• **DATA PROVIDED**:
■ ■ ■ ■
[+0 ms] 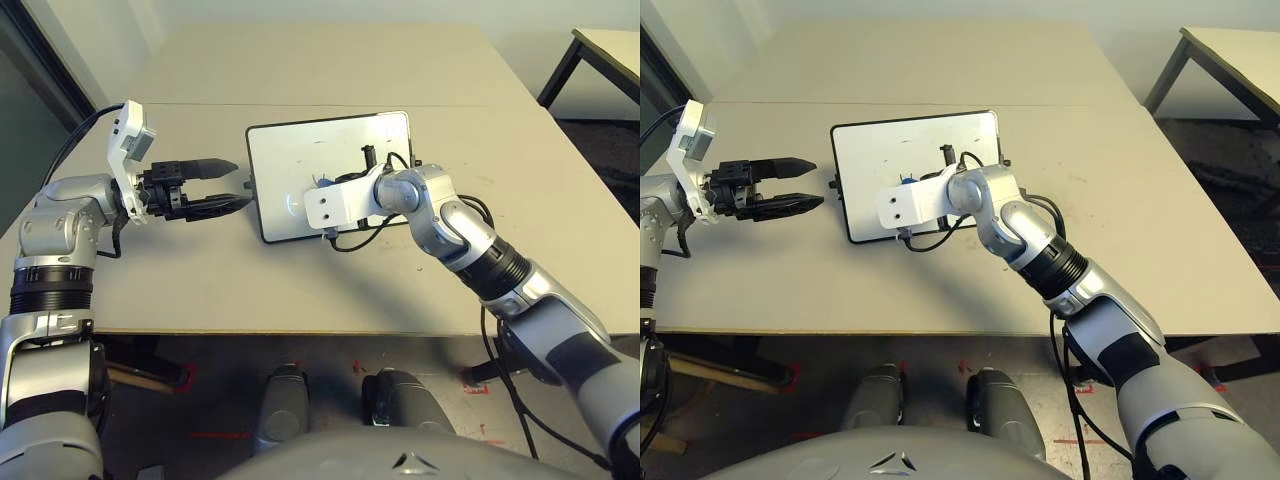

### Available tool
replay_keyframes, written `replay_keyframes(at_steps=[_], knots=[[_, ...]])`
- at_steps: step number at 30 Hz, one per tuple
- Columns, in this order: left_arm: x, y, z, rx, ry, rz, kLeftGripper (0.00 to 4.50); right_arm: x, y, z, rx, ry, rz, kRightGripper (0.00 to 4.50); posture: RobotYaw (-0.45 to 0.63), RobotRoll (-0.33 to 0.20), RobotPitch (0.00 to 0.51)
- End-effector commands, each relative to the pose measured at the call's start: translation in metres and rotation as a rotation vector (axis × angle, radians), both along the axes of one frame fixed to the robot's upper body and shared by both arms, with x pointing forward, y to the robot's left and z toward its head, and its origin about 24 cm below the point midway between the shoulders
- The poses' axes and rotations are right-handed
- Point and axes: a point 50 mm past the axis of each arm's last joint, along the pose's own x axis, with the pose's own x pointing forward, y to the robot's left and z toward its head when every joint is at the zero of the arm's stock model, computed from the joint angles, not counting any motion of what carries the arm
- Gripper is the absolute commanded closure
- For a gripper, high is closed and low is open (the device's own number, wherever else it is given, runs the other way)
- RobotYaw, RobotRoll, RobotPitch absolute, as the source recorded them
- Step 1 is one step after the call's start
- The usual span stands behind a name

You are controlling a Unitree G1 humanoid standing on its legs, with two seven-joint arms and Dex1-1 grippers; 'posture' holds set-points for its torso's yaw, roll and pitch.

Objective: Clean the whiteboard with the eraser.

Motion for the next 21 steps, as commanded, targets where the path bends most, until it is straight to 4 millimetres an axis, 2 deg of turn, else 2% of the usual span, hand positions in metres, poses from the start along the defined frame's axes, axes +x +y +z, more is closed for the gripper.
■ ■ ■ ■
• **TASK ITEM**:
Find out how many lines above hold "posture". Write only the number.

• **RESULT**:
2